If a want of food is signal of poverty, then as a child, I was never poor at all. I had an abundance of food, only all the food that was presented to me was food I didn’t like at all. I wanted food that had the names of food I had read in a book. I wanted food from far away. Once, I saw an advertisement in a magazine for beans: there were brown beans in a heap, saturated with brown sauce, and on the top of the heap was a piece of meat, glistening and large, which was pork, for underneath the image was a description of the dish, and it said it was pork and beans. I longed for it. No food my mother could cook came close to tasting the way the advertisement for pork and beans looked. I was an extremely tall and thin girl, and my mother was always making me foods that she thought I would like, and would also make me fat. Or stout. That was a compliment, a stout woman. One day she presented to me an unusual looking dish, something that looked in texture like potato, but was arranged in form like rice. I had never seen it before. In colour it looked like the breadfruit and knowing my mother, I refused it because I thought it was breadfruit. Again and again, she told me that it wasn’t breadfruit, that it was a new form of rice from England. I ate it, not with any enthusiasm, and all the time I kept saying that I was sure it was breadfruit. After I ate the meal of it, she said, yes, it was breadfruit and she told me how good it was for me. 

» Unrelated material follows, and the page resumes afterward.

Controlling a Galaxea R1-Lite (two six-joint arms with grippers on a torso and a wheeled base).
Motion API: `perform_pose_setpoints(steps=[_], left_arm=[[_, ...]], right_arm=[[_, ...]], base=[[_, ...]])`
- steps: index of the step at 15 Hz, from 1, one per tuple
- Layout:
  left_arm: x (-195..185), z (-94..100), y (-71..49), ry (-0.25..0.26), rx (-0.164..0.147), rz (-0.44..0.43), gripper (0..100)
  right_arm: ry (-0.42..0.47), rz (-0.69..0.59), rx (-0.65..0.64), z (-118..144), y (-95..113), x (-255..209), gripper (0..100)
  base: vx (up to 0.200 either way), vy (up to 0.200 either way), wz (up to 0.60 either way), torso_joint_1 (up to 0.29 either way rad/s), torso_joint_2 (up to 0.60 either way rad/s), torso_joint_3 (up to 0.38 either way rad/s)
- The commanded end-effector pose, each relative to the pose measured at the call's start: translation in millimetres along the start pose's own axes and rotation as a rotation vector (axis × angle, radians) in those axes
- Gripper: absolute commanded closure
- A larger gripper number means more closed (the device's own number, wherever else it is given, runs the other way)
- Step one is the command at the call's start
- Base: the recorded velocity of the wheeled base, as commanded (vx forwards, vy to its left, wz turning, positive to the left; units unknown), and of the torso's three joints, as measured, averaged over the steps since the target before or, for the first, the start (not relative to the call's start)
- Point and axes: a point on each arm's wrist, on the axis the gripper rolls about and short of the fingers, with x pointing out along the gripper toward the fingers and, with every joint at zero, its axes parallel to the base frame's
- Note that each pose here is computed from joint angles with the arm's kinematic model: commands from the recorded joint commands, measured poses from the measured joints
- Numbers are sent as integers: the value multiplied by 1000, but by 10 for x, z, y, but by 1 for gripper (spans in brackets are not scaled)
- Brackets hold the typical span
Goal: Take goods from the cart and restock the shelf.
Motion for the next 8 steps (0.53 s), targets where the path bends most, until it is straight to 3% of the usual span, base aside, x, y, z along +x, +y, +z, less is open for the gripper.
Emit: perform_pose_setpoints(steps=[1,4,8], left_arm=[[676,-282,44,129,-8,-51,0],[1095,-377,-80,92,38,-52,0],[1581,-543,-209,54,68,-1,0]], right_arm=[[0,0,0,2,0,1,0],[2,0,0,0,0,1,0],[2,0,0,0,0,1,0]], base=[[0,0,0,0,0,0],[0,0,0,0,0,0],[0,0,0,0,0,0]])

Near the end of his third voyage, which was just as spectacular as the other two, regardless of the weather, interfering with views of the transit of Venus on the first outing, and treasured friends and colleagues dying before returning from the first outing, and all the rest, while trying to return to his beloved England, which is the seventeenth largest island in the world, Captain Cook was killed by some people who seemed to wish they had never set eyes on him in the first place. I am so sorry to say my belief that they boiled and ate him after capturing him is not supported by the facts.